Recovering from Isolated Corruption

What's the fastest way to get your system running again?
SQL Server Pro
InstantDoc ID #39657
Downloads
39657.zip

Using Third-Party Tools
You can also use third-party tools to investigate a corrupted database. Some of these tools offer options that let you reverse-engineer the transaction log and regenerate the T-SQL statements that performed the operations. These tools often can tell you which user performed which operation at what time. You can then use the reverse-engineered scripts to "change history," using the regenerated scripts as your form of recovery instead of restoring the transaction logs to the database. However, using these scripts could compromise data integrity—especially when you change history. If you remove some commands from the script but continue to run commands that followed the now-removed statements, the statements that follow might generate different results and different data. Additionally, other users might have based their work on information that will be reversed by these modified scripts. These tools can be invaluable, however, for finding and helping resolve the problem quickly and for possibly providing you with information that shows how you can avoid this isolated corruption in the future. For example, you might see an application vulnerability that you can close after the problem is solved.

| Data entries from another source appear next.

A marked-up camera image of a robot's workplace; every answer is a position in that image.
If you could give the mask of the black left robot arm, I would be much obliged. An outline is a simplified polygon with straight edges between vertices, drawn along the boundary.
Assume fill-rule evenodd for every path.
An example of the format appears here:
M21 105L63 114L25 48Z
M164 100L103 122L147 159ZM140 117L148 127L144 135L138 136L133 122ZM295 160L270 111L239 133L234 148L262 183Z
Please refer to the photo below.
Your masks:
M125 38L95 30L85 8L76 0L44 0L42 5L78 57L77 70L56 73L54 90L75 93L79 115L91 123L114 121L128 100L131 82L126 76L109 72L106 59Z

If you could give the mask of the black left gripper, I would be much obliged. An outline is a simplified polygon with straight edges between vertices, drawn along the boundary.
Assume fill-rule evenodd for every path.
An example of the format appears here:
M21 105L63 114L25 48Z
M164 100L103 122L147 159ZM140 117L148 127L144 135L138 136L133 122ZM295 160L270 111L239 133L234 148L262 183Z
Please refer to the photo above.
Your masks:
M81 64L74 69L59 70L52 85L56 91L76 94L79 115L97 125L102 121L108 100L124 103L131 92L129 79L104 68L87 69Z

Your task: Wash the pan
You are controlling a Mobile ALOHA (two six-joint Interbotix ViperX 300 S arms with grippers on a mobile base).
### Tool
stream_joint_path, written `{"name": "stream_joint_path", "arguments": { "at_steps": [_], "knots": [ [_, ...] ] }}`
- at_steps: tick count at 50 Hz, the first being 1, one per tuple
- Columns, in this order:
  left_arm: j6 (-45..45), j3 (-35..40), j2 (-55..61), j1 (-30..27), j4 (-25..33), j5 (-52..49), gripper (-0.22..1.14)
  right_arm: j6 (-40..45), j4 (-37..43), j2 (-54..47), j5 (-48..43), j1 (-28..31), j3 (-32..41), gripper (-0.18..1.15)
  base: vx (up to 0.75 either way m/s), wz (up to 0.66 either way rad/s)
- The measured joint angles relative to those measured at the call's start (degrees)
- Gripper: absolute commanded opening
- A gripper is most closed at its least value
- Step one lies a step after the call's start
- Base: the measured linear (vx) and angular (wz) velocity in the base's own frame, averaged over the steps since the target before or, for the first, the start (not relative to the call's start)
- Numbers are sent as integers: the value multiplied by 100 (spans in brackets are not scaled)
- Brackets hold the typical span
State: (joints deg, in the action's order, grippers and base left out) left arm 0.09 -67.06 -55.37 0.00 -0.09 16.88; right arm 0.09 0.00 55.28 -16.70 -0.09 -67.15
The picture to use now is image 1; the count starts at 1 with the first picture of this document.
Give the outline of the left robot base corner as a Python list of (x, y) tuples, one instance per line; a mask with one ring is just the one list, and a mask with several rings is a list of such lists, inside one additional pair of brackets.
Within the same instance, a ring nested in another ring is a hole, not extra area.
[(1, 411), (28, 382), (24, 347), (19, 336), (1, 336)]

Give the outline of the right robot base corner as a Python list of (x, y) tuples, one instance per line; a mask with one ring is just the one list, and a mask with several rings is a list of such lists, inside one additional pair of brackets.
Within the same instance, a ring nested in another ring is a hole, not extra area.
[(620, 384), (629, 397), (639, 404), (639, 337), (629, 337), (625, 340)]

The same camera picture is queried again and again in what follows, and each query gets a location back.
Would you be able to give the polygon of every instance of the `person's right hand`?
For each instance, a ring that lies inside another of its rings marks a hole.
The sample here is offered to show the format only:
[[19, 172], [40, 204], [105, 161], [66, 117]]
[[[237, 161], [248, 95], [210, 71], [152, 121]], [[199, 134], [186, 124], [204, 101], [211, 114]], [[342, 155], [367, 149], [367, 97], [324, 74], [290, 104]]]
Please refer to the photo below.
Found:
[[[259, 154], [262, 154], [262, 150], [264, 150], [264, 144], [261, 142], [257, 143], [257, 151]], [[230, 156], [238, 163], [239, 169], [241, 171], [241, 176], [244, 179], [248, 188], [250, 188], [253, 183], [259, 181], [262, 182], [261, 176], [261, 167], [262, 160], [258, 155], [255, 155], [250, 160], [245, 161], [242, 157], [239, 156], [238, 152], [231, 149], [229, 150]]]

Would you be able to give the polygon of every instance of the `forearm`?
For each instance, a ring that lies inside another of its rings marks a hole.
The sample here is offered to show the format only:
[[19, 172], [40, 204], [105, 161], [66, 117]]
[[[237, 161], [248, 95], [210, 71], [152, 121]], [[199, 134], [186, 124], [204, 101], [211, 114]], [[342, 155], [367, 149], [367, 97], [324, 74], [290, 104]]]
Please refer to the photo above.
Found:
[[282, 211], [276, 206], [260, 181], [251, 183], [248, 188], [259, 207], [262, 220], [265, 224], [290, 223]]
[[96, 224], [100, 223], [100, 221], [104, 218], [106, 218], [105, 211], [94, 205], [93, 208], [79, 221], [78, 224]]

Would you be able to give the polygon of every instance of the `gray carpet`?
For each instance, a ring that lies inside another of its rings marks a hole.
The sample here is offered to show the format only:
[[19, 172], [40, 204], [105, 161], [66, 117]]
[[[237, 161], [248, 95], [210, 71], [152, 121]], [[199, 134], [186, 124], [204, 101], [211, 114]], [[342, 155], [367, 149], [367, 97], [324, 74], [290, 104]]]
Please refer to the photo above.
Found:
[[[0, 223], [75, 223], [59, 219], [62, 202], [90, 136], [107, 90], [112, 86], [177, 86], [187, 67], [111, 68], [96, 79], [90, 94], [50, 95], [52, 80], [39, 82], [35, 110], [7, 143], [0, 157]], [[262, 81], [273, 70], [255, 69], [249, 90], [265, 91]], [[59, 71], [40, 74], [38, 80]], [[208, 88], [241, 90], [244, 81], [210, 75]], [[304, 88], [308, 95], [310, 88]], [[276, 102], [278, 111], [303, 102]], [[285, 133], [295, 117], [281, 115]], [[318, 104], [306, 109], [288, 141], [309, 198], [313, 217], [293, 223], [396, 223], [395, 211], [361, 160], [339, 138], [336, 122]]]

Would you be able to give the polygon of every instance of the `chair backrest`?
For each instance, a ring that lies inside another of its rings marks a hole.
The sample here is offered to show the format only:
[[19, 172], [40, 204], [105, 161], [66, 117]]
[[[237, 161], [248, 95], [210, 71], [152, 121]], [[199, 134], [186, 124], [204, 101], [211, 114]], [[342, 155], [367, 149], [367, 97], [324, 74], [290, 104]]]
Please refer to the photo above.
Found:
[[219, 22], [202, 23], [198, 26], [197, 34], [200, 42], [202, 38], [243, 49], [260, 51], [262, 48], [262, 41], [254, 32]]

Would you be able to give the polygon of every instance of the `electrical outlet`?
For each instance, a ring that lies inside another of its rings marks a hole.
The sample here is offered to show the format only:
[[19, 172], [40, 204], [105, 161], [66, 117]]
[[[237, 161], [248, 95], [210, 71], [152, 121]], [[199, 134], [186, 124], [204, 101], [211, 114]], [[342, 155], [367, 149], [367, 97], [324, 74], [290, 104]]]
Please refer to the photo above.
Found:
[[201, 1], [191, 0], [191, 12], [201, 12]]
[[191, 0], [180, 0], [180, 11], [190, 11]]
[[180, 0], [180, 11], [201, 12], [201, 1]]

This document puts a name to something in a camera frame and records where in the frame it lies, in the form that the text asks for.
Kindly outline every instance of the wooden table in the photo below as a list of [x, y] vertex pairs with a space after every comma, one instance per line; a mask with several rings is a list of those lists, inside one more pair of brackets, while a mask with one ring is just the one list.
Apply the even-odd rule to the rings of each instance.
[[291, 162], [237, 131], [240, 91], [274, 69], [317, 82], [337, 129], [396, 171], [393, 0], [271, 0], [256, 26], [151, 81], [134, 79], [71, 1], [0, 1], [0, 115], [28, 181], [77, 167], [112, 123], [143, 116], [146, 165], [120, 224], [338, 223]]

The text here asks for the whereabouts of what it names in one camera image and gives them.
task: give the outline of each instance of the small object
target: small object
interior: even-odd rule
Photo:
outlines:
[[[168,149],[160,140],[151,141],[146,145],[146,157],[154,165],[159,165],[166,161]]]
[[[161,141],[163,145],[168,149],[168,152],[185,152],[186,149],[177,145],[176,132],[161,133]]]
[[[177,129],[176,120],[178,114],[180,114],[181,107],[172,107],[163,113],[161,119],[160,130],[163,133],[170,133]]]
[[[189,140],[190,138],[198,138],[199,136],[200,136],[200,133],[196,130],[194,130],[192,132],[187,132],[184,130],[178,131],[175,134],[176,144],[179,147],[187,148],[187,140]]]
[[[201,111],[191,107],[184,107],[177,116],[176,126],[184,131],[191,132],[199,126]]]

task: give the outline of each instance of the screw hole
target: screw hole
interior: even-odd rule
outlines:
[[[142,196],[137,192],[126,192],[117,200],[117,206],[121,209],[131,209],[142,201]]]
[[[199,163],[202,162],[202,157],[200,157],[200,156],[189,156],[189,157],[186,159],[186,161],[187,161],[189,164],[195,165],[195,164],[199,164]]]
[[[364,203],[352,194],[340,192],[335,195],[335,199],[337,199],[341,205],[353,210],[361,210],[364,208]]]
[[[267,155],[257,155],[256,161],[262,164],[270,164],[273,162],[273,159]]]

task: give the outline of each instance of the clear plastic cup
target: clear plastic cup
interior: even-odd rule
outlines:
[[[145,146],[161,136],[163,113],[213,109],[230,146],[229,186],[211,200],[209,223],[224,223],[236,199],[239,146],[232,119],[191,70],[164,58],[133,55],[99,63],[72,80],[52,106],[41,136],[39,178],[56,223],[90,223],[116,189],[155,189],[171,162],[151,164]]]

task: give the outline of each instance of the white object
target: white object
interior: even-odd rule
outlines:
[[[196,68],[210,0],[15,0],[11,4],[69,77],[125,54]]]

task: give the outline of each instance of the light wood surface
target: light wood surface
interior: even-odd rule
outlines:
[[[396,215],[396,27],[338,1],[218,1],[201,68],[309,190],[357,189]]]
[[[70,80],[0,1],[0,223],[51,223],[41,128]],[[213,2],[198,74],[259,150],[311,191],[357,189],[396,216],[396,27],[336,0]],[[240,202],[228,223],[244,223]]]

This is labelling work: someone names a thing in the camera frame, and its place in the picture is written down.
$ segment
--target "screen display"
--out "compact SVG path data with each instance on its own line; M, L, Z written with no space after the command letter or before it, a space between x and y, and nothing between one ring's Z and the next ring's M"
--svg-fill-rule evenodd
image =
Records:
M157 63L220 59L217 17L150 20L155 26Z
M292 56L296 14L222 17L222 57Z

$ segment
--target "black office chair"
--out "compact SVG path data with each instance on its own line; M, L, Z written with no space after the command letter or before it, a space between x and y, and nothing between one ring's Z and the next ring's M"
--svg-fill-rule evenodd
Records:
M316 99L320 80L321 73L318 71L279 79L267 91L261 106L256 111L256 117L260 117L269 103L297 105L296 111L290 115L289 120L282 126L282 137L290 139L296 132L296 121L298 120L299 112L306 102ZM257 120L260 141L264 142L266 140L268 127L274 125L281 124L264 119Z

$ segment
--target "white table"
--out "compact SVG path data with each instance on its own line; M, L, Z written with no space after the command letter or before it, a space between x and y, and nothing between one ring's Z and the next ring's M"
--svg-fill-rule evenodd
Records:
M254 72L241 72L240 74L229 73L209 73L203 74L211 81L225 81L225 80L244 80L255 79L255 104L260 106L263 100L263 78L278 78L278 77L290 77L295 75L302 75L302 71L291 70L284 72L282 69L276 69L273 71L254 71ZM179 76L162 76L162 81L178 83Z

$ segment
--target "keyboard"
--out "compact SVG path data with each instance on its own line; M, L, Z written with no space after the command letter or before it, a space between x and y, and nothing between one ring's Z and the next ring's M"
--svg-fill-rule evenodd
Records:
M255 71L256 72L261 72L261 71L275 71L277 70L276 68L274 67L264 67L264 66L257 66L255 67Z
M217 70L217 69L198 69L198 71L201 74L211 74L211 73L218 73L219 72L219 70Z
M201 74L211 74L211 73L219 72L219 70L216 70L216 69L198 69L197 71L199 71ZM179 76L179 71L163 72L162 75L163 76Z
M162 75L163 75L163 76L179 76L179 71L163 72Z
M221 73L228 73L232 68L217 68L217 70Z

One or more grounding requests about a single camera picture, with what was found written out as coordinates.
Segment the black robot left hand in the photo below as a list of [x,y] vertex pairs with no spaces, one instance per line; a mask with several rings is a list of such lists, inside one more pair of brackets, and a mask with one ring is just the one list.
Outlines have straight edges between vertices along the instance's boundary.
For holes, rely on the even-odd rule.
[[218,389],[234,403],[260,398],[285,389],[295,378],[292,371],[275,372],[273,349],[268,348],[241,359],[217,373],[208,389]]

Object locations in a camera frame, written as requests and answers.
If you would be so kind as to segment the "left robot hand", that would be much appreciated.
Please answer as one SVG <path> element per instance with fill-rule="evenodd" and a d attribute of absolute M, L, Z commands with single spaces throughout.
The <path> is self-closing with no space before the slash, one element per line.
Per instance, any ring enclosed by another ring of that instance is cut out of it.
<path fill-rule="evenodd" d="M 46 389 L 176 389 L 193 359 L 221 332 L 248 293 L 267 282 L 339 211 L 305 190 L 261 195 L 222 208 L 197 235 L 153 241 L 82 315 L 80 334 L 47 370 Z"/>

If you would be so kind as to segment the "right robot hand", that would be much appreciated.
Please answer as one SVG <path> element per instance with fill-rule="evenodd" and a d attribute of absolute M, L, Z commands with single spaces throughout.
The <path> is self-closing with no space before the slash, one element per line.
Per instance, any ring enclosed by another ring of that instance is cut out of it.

However, the biggest advantage of these tools is that you can use them to read transaction logs after the changes have been committed. In contrast, SQL Server doesn't provide a mechanism for reading the transaction logs. When you use SQL Server tools, you can implement some kind of realtime auditing to determine who caused a problem and when the problem occurred, but you can use only triggers, a custom application, or tools such as SQL Server Profiler. With SQL Server's recovery capabilities, you must already know something about what was damaged and what to look for, but with third-party tools, you can go straight to the transaction log—which is more efficient.

The two primary third-party tools for investigating the transaction log are Lumigent Technologies' Log Explorer (http://www.lumigent.com), which Ron Talmage reviewed in "Log Explorer 3.03," January 2003, InstantDoc ID 27272; and BMC Software's SQL-BackTrack, which you can read about at http://www.bmc.com/products/proddocview/0,2832,19052_19429_23365_1058,00.html. Numerous links on the SQL Server Magazine Web site take you to product reviews, recommendations, and gotchas for many different products. You can download and test the free versions of available tools to decide whether they meet your requirements.

Evaluating Your Recovery
After you've recovered the data damaged in an isolated corruption, make sure you take stock of the event. Is there a place where security or application design was violated? In addition, ask yourself whether the recovery went as planned. What went wrong? What went well? What can you do to streamline the next recovery? And most importantly, evaluate what steps you can take in the future to prevent the same sort of event from happening.

Implement strategies that will prevent hardware failure in the future, and consider adding some form of hardware redundancy to minimize problems that might occur. And although you want to prevent human error as much as possible, recognize that no system is truly safe from every accident or mistake. By knowing your options for recovery, however, you can minimize downtime and return the system to a usable and stable state. Develop a few disaster-recovery plans that fit your network, test and document them, then update them as data, recovery models, or other related factors change.